> Material provided:
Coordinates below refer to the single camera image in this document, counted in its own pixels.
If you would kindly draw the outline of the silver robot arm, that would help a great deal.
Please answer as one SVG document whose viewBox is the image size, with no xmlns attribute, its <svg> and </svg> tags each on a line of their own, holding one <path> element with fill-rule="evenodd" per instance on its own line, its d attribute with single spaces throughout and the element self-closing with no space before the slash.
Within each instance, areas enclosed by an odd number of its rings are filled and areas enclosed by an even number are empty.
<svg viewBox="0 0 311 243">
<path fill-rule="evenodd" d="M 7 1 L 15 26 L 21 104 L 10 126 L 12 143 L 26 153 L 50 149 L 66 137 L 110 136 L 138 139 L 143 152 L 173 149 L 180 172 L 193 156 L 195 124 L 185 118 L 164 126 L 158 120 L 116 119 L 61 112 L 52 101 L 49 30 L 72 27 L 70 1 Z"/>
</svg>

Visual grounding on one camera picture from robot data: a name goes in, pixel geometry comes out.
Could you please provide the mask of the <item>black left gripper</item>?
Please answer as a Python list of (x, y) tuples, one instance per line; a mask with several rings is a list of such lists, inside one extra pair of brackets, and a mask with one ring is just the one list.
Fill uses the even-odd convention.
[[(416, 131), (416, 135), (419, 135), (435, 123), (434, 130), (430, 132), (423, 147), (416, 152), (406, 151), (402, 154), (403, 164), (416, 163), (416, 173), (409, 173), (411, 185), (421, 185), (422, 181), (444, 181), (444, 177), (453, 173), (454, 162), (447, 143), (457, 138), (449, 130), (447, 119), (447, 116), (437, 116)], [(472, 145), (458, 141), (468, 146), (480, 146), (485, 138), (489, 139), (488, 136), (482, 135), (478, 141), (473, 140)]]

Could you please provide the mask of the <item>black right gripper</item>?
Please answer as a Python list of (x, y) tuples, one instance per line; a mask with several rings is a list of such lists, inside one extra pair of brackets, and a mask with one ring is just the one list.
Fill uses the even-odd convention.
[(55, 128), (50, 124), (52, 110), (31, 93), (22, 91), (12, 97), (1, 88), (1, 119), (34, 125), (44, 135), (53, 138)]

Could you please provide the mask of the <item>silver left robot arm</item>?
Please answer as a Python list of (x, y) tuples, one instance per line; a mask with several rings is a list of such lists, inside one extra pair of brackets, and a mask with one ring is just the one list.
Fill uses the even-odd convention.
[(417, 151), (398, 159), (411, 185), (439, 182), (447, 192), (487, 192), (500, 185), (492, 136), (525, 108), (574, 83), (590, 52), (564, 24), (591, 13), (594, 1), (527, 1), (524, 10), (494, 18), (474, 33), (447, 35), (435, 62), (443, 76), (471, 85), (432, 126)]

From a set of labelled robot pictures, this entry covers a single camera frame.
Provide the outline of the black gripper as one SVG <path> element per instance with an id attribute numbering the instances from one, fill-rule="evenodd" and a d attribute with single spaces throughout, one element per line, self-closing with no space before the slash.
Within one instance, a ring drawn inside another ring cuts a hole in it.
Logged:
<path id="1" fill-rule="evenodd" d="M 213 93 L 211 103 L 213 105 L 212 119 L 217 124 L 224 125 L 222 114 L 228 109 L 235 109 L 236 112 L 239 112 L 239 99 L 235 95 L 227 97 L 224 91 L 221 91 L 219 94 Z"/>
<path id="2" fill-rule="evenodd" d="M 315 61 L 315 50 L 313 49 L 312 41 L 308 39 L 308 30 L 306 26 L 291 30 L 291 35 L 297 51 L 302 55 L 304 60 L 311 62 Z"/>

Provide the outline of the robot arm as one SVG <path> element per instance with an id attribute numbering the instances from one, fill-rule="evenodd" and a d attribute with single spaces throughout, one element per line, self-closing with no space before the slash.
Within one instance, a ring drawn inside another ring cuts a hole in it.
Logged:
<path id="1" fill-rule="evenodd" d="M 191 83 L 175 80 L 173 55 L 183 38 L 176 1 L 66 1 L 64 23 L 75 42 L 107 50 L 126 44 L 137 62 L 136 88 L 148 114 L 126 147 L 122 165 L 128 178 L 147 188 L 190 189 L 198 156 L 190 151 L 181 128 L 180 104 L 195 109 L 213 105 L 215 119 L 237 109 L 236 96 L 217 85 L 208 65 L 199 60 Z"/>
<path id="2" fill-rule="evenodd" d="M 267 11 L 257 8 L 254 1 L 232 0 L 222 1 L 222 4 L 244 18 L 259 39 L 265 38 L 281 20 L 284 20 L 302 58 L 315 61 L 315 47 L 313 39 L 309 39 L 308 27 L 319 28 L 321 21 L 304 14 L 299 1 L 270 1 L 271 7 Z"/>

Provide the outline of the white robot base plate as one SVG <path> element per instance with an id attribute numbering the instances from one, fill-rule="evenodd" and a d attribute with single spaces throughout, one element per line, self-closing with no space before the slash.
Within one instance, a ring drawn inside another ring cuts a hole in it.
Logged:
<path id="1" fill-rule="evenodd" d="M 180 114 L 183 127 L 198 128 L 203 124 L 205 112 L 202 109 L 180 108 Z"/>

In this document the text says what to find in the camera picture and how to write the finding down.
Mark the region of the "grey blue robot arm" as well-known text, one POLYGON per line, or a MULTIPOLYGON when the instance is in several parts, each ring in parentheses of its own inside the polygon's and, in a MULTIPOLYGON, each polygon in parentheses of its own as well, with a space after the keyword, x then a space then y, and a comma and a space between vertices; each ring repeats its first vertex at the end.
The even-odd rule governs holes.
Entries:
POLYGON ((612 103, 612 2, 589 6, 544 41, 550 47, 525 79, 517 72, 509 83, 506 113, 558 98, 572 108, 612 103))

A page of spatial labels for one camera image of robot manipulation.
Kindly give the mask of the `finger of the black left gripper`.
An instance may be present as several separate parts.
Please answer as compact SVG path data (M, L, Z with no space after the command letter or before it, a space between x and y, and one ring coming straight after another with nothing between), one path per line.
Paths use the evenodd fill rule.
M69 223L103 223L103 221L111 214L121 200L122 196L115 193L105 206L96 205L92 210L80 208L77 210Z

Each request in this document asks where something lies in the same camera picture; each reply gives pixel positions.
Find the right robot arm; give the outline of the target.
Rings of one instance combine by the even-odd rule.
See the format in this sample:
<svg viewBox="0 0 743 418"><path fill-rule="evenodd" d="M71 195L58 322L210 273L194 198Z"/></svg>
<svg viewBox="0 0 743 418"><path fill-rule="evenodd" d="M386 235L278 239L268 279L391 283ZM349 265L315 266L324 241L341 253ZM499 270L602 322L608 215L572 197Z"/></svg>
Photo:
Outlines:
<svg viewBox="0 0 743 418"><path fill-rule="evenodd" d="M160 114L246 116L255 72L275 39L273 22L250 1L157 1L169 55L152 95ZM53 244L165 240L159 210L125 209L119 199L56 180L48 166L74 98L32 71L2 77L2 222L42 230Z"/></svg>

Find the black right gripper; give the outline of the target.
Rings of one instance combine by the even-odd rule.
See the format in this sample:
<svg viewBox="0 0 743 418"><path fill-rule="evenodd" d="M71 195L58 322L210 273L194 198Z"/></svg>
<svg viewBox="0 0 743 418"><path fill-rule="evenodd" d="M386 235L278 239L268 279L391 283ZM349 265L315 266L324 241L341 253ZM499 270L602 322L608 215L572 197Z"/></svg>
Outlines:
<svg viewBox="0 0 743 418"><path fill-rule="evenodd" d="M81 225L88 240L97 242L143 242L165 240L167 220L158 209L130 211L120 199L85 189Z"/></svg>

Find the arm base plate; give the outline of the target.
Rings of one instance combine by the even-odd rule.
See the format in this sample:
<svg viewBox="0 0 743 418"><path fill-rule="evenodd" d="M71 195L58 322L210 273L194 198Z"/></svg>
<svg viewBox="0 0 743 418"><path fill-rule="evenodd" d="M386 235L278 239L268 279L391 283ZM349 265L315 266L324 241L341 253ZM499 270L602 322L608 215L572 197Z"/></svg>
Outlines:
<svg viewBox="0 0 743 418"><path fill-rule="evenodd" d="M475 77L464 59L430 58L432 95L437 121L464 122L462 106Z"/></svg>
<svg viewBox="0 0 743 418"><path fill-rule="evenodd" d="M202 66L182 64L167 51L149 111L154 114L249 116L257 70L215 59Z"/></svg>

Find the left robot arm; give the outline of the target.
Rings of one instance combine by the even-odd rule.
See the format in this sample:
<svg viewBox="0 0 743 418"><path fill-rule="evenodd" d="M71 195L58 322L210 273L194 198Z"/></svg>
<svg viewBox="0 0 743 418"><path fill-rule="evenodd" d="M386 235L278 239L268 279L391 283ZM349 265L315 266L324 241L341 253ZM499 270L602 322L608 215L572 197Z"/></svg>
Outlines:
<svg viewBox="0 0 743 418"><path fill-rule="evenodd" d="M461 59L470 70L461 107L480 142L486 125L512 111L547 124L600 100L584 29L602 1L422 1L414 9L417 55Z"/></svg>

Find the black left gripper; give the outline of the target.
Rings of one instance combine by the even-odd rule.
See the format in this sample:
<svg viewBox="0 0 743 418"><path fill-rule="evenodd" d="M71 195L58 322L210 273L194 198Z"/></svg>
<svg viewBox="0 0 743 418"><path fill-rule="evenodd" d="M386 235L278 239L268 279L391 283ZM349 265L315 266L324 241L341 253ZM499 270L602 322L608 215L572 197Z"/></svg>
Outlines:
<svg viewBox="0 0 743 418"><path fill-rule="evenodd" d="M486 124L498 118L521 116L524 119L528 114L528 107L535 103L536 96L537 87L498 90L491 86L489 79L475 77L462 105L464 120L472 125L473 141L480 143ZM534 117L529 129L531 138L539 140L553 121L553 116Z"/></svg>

> Exercise brief:
What you output must match the lines from the beginning of the material through the line with "Please answer as one" exactly, both ends included.

> Result for this task:
Coordinates below refer to the single camera image in this document, counted in its own pixels.
If you would kindly draw the outline of the silver robot arm, that would help a great deal.
Please answer as one SVG document whose viewBox is the image size, with no xmlns attribute, its <svg> and </svg> tags each on a line of their own, holding one <path> element with fill-rule="evenodd" per instance on its own line, its d attribute with single spaces throughout and the element self-closing with no space before the slash.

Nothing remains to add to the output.